The use of the terms “a” and “an” and “the” and “at least one” and similar referents in the context of describing the invention (especially in the context of the following claims) are to be construed to cover both the singular and the plural, unless otherwise indicated herein or clearly contradicted by context. The use of the term “at least one” followed by a list of one or more items (for example, “at least one of A and B”) is to be construed to mean one item selected from the listed items (A or B) or any combination of two or more of the listed items (A and B), unless otherwise indicated herein or clearly contradicted by context. The terms “comprising,” “having,” “including,” and “containing” are to be construed as open-ended terms (i.e., meaning “including, but not limited to,”) unless otherwise noted. Recitation of ranges of values herein are merely intended to serve as a shorthand method of referring individually to each separate value falling within the range, unless otherwise indicated herein, and each separate value is incorporated into the specification as if it were individually recited herein. All methods described herein can be performed in any suitable order unless otherwise indicated herein or otherwise clearly contradicted by context. The use of any and all examples, or exemplary language (e.g., “such as”) provided herein, is intended merely to better illuminate the invention and does not pose a limitation on the scope of the invention unless otherwise claimed. No language in the specification should be construed as indicating any non-claimed element as essential to the practice of the invention.

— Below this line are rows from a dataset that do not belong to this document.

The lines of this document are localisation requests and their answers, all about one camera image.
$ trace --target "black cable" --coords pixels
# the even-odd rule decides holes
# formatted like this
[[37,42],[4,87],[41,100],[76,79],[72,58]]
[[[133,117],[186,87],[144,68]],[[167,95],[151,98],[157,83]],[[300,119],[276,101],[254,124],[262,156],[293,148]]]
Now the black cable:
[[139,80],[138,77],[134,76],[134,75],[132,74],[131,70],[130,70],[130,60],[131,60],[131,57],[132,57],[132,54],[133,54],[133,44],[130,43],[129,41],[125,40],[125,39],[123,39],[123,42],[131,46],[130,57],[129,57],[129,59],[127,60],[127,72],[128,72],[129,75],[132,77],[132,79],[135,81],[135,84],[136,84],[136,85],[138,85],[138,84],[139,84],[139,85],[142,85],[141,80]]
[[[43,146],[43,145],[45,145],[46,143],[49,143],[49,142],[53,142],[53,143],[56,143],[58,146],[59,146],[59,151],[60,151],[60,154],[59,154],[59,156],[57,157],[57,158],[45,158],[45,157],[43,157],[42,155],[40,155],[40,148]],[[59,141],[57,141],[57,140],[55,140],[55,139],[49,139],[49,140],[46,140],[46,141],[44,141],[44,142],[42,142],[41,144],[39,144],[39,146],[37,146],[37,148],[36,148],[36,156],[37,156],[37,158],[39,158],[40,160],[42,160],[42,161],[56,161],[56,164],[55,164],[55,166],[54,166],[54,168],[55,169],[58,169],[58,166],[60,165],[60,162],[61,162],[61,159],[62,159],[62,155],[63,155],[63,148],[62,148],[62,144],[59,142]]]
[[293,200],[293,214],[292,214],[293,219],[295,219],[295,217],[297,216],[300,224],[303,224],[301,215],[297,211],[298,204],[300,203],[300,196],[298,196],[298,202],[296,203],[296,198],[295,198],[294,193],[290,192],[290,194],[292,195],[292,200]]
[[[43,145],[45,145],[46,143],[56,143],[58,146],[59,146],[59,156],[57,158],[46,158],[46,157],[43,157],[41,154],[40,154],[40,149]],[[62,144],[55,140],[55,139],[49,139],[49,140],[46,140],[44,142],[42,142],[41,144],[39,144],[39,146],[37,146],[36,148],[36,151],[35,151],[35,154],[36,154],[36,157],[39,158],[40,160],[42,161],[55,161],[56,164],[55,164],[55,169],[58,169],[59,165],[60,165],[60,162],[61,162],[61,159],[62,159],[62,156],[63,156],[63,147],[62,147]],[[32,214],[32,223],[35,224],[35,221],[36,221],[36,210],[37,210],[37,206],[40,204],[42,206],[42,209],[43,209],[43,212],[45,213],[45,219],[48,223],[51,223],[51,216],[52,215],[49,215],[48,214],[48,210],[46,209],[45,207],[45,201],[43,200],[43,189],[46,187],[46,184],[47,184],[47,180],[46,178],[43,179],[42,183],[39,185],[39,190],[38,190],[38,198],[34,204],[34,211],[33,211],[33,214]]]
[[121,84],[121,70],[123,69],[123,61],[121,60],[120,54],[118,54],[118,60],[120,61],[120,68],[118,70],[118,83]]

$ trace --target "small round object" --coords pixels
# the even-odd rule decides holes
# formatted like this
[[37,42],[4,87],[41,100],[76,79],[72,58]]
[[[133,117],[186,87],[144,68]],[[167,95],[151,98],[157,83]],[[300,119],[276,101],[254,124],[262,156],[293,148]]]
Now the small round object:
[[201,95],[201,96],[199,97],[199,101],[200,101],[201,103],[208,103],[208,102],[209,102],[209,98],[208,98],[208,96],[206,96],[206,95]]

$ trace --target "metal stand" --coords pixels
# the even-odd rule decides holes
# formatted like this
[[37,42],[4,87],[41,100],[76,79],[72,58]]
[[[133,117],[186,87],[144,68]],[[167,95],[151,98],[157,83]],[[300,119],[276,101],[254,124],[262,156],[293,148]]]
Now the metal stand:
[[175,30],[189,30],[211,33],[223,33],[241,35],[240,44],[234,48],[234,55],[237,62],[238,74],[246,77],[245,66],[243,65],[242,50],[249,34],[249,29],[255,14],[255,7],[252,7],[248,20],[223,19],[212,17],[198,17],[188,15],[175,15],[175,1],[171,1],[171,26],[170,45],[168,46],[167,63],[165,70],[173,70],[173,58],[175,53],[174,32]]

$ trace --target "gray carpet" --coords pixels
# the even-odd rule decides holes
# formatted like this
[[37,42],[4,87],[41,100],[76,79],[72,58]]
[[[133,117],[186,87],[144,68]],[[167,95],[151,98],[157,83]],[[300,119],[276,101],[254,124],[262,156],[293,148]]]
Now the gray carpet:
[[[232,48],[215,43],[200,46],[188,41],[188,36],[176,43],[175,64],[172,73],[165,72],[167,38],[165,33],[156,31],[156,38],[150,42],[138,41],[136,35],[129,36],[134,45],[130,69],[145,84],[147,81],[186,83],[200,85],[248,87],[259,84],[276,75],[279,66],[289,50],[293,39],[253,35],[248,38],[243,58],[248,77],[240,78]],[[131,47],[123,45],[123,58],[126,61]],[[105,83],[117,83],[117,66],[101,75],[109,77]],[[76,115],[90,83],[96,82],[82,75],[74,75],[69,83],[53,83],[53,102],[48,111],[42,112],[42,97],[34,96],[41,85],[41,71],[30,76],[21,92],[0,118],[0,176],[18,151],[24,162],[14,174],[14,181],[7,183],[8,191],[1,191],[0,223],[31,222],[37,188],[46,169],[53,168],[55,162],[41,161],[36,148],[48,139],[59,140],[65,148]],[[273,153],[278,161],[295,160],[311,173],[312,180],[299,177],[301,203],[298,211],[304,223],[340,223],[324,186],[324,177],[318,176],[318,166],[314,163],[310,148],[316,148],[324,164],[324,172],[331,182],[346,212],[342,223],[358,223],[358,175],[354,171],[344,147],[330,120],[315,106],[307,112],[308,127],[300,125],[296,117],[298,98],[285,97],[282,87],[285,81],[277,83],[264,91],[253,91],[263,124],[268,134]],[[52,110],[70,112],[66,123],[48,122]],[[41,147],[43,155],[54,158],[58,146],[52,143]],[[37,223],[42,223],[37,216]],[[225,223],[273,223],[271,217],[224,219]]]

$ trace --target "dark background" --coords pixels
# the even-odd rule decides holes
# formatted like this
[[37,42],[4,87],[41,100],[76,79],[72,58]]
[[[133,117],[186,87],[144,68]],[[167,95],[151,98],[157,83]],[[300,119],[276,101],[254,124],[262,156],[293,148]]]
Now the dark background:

Preferred embodiments of this invention are described herein, including the best mode known to the inventors for carrying out the invention. Variations of those preferred embodiments may become apparent to those of ordinary skill in the art upon reading the foregoing description. The inventors expect skilled artisans to employ such variations as appropriate, and the inventors intend for the invention to be practiced otherwise than as specifically described herein. Accordingly, this invention includes all modifications and equivalents of the subject matter recited in the claims appended hereto as permitted by applicable law. Moreover, any combination of the above-described elements in all possible variations thereof is encompassed by the invention unless otherwise indicated herein or otherwise clearly contradicted by context.